Vu de Moscou

Pourquoi Al-Assad s'est rendu au Kremlin pour rencontrer Poutine

En convoquant le président syrien, Moscou envoie un message diplomatique.
par Veronika Dorman, correspondante à Moscou
publié le 21 octobre 2015 à 13h05

Pour la première fois depuis le début de la crise syrienne le président Bachar al-Assad a quitté son pays, et c'est pour se rendre en secret à Moscou. Mardi soir, Vladimir Poutine a reçu son homologue syrien, en toute confidence, sans convoquer ni même prévenir les médias, pas même les plus loyales chaines et agences publiques. Les images de cette rencontre, réalisées par le service de presse du Kremlin, n'ont été diffusées que le lendemain, une fois Assad rentré à Damas. Selon le quotidien Kommersant, la rencontre a été tenue à l'abri des micros à la demande du président syrien. «C'est sûrement pour des questions de sécurité, commente l'expert du Proche-Orient au centre Carnegie, Alexei Malachenko. Assad a très peur pour sa peau.»

Visiblement, cette rencontre est une initiative du Kremlin. «Merci d'avoir accepté notre requête et d'être venu en Russie malgré la situation dramatique dans votre pays», a dit Poutine en préambule de l'entretien, après avoir échangé des sourires et poignées de mains chaleureuses avec Assad, signifiant ainsi que c'est bien Moscou qui a convoqué Damas. Le président russe a rappelé ensuite que c'est en vertu de la demande du gouvernement syrien que la Russie est en train d'apporter une «aide précieuse au peuple syrien dans sa lutte contre le terrorisme». Assad n'a pas manqué lui aussi de remercier Poutine pour le soutien «du leadership et du peuple russe» à l'unité et à l'indépendance de la Syrie. «Ce qui est le plus important, c'est que cela soit fait dans le cadre de la législation internationale», a souligné Assad, en écho au refrain de Moscou depuis le début des frappes russes en Syrie.

«Contact personnel»

La brève partie de la rencontre qui a été rendue publique est évidemment très officielle et convenue. Les deux présidents sont totalement d'accord sur le mal absolu que représente le terrorisme, aussi bien que sur la nécessité de le combattre, ensemble. Au passage, Poutine a tout de même rappelé que l'implication de la Russie n'est pas un geste de pure solidarité désintéressée : «Ce qui nous inquiète en Russie, c'est que, malheureusement, se battent sur le territoire syrien contre les troupes gouvernementales au moins 4 000 combattants issus d'ex-URSS. Et nous ne pouvons pas permettre qu'après avoir acquis une expérience guerrière et avoir été soumis à un endoctrinement, ils rentrent sur le territoire russe», a-t-il précisé. Sans oublier de rassurer Assad : la Russie est «prête à faire tout son possible non seulement en matière de soutien militaire […] mais aussi pour [enclencher] le processus politique».

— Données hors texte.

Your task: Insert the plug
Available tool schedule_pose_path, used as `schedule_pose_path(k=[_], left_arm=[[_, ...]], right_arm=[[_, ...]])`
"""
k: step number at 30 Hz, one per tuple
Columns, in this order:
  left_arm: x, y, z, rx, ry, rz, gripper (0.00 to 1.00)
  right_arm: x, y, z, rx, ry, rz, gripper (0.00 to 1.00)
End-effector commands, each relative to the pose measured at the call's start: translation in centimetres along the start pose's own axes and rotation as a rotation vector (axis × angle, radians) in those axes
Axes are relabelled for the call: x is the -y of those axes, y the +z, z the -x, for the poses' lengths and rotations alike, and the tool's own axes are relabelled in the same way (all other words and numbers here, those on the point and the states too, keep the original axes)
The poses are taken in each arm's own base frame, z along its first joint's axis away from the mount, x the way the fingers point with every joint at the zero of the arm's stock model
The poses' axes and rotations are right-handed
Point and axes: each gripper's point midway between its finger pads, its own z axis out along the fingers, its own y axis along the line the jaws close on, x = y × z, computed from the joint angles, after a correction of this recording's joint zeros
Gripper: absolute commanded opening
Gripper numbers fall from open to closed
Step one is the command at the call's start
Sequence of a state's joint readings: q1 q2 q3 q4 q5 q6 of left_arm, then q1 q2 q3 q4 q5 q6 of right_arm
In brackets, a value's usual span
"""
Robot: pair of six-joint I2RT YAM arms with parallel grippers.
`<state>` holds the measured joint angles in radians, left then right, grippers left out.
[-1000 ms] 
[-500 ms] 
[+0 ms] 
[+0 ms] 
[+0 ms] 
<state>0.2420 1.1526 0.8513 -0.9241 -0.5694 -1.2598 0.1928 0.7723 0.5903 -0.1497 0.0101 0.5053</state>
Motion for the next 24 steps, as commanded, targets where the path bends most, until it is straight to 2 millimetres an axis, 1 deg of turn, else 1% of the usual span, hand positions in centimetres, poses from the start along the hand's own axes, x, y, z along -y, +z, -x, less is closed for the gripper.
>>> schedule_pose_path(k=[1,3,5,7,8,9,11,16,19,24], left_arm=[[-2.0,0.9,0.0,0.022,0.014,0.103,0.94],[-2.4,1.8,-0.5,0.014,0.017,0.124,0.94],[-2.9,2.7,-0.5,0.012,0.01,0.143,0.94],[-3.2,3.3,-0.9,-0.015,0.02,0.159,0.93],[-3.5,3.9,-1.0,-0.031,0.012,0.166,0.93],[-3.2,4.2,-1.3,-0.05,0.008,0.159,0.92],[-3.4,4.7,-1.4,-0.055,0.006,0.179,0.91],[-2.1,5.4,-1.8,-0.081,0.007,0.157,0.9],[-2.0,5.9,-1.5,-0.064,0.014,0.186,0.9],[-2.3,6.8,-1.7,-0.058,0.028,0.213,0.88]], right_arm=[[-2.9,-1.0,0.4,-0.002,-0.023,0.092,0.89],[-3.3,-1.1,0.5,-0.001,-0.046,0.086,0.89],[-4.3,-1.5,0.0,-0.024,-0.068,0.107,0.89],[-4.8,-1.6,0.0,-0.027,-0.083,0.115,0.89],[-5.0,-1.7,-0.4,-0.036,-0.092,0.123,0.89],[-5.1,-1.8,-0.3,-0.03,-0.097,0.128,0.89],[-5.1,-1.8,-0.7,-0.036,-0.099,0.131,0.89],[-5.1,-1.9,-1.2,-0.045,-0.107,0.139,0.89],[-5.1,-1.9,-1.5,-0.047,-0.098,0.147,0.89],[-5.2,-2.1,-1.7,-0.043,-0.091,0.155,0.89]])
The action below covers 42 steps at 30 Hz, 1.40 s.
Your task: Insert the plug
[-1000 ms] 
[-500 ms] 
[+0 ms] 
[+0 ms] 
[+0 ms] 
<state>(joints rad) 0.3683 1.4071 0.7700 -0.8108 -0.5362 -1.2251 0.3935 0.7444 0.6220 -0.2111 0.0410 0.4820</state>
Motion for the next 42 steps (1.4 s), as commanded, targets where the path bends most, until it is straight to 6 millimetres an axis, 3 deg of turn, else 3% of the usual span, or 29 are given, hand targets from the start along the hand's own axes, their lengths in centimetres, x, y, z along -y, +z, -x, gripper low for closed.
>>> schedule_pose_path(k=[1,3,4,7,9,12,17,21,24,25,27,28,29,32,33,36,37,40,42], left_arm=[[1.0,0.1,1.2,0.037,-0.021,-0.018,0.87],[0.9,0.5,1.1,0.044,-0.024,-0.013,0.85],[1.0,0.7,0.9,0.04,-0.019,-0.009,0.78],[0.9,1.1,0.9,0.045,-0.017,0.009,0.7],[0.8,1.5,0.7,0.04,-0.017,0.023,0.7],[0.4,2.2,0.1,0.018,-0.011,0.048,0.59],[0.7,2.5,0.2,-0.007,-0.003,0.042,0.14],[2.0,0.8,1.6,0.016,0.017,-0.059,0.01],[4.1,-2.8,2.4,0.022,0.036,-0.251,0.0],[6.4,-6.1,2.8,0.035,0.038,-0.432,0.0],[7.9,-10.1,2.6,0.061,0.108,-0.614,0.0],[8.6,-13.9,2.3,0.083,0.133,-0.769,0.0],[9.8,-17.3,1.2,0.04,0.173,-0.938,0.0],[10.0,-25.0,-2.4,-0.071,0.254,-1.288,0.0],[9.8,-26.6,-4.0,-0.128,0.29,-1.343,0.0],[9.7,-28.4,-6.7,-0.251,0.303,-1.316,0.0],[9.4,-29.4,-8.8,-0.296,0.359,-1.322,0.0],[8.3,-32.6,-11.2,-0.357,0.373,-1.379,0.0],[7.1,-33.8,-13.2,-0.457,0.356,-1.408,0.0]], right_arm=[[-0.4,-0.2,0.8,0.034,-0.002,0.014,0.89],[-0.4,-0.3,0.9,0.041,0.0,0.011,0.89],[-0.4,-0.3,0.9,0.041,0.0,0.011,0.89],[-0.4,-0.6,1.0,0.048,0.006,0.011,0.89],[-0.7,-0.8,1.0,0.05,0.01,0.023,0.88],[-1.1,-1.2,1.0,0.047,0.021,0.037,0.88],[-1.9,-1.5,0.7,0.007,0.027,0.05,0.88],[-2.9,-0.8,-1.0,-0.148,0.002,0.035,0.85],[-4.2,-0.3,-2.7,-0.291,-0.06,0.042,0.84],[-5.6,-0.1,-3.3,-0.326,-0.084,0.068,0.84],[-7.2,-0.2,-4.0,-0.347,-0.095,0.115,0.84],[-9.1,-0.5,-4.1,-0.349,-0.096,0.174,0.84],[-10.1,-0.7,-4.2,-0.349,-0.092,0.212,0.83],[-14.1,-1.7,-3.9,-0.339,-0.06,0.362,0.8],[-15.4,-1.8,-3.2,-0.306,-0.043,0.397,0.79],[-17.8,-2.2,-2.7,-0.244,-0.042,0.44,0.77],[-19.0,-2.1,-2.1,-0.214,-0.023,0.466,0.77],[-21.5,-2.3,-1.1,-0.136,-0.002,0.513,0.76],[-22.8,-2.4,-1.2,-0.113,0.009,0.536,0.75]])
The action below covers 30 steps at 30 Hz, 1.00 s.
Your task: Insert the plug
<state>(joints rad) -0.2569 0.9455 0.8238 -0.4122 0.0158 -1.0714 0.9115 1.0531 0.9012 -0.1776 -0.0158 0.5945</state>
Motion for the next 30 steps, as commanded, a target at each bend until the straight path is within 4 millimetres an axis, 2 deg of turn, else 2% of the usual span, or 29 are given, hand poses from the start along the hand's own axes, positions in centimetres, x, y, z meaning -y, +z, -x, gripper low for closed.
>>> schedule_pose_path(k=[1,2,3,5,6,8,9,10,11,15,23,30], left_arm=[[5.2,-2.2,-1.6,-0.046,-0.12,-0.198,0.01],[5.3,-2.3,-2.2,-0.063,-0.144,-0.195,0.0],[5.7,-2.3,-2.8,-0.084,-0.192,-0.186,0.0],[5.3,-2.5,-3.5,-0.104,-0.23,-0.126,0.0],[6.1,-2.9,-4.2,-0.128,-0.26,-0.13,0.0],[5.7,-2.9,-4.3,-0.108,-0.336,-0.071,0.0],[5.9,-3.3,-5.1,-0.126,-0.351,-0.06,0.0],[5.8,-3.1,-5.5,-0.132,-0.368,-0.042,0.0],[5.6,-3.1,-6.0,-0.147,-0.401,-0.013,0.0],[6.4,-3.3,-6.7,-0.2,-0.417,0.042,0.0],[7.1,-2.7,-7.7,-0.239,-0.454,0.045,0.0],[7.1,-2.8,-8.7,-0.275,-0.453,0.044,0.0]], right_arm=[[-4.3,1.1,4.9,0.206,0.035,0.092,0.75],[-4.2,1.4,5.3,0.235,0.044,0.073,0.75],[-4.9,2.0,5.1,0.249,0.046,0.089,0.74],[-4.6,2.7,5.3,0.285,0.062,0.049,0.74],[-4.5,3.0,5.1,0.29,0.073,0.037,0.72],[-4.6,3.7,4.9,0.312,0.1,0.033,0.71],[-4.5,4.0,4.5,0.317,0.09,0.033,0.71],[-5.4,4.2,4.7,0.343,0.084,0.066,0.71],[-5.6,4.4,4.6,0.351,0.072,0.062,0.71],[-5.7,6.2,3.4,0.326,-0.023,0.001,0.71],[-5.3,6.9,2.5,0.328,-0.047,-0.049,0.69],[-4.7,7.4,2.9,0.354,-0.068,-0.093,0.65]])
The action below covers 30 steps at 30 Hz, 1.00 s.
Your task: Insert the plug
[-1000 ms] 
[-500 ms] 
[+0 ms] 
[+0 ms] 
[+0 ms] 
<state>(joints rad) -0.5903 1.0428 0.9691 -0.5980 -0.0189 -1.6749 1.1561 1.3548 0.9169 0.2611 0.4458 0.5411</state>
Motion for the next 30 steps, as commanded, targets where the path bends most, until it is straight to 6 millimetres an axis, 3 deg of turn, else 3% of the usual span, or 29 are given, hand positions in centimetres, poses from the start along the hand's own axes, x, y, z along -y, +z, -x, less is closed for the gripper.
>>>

Deux fois au cours de sa brève allocution, Poutine est revenu sur la nécessité de trouver une solution politique à la crise, en incluant dans le processus «toutes les forces politiques et tous les groupes ethniques et religieux» et «en laissant le mot de la fin au peuple syrien». Et Assad d'acquiescer, comme s'il avait toujours été de cet avis : «Bien sûr que toute action militaire suppose des pas politiques, et évidemment que notre unique objectif doit être celui de respecter la volonté du peuple syrien quant à son avenir.» Autrement dit, Poutine a officiellement expliqué à Assad qu'il l'aidera le temps qu'il faut, mais que ce n'est pas lui, Assad, qui aura le dernier mot. Et le président syrien en a publiquement convenu.

«Le résultat de cette rencontre sera visible dans les jours qui viennent, mais comme les sujets abordés étaient sûrement extrêmement sensibles, Bachar et Poutine devaient se voir en personne, insiste Malachenko. C'est un point commun qu'ils ont, ils accordent beaucoup d'importance au contact personnel». Ce serait aussi une manière, pour Poutine, d'envoyer un message à bon entendeur : il faudra voir la main de Moscou dans les prochaines décisions ou actions du président syrien.